## Assignment
Restate all of the following data exactly, keeping any images out of the copy.
[Opening Data section section]
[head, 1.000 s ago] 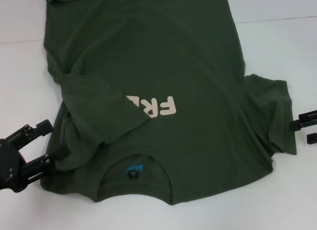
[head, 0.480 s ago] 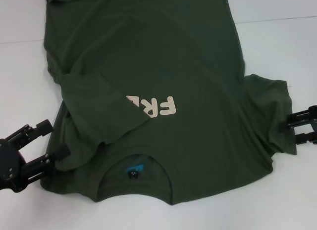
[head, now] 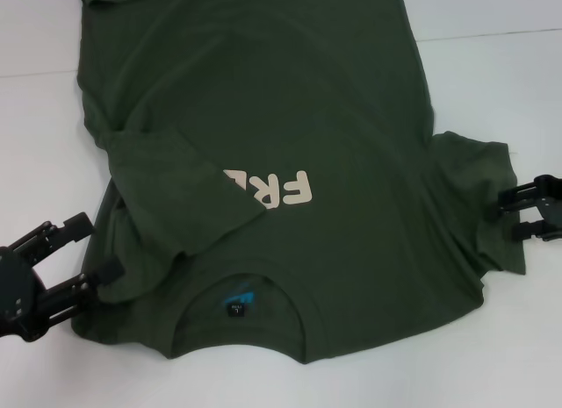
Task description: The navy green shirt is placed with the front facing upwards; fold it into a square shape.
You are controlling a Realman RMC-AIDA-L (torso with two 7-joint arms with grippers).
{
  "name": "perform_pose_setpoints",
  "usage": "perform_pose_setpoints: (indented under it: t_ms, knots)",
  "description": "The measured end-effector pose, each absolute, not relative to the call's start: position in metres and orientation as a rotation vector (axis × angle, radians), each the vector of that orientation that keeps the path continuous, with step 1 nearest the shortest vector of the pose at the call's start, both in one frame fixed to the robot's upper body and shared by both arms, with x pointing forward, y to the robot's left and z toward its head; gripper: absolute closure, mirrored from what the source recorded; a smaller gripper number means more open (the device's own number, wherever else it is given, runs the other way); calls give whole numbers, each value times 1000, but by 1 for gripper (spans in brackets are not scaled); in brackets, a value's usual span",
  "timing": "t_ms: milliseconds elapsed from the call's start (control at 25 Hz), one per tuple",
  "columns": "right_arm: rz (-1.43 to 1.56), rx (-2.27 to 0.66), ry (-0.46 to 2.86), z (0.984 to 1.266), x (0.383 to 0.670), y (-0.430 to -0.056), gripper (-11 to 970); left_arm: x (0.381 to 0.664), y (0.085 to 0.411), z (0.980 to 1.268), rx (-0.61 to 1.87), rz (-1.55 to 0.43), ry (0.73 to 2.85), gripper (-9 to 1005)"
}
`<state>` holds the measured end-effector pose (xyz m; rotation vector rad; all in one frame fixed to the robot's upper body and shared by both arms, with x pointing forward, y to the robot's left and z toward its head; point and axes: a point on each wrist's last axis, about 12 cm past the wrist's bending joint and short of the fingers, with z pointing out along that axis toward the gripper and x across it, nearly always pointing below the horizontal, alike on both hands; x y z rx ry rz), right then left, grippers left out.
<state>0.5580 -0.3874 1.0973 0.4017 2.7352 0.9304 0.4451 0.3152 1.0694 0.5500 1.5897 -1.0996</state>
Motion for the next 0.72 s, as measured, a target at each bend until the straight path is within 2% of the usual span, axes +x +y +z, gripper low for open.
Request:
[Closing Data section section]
## Task result
[head, 1.000 s ago] 
[head, 0.480 s ago] 
[head, now] 
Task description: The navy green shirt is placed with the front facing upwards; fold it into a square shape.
You are controlling a Realman RMC-AIDA-L (torso with two 7-joint arms with grippers).
{
  "name": "perform_pose_setpoints",
  "usage": "perform_pose_setpoints: (indented under it: t_ms, knots)",
  "description": "The measured end-effector pose, each absolute, not relative to the call's start: position in metres and orientation as a rotation vector (axis × angle, radians), each the vector of that orientation that keeps the path continuous, with step 1 nearest the shortest vector of the pose at the call's start, both in one frame fixed to the robot's upper body and shared by both arms, with x pointing forward, y to the robot's left and z toward its head; gripper: absolute closure, mirrored from what the source recorded; a smaller gripper number means more open (the device's own number, wherever else it is given, runs the other way); calls give whole numbers, each value times 1000, but by 1 for gripper (spans in brackets are not scaled); in brackets, a value's usual span",
  "timing": "t_ms: milliseconds elapsed from the call's start (control at 25 Hz), one per tuple",
  "columns": "right_arm: rz (-1.43 to 1.56), rx (-2.27 to 0.66), ry (-0.46 to 2.86), z (0.984 to 1.266), x (0.383 to 0.670), y (-0.430 to -0.056), gripper (-11 to 970); left_arm: x (0.381 to 0.664), y (0.085 to 0.411), z (0.980 to 1.268), rx (-0.61 to 1.87), rz (-1.55 to 0.43), ry (0.73 to 2.85), gripper (-9 to 1005)"
}
`<state>` holds the measured end-effector pose (xyz m; rotation vector rad; all in one frame fixed to the robot's upper body and shared by both arms, with x pointing forward, y to the robot's left and z toward its head; point and axes: a point on each wrist's last axis, about 12 cm past the wrist's bending joint and short of the fingers, with z pointing out along that axis toward the gripper and x across it, nearly always pointing below the horizontal, alike on both hands; x y z rx ry rz), right then left, grippers left out.
<state>0.5580 -0.3874 1.0973 0.4017 2.7352 0.9304 0.4451 0.3152 1.0694 0.5500 1.5897 -1.0996</state>
Motion for the next 0.72 s, as measured, a target at each bend until the straight path is within 2% of the usual span, axes +x +y +z, gripper low for open.
Request:

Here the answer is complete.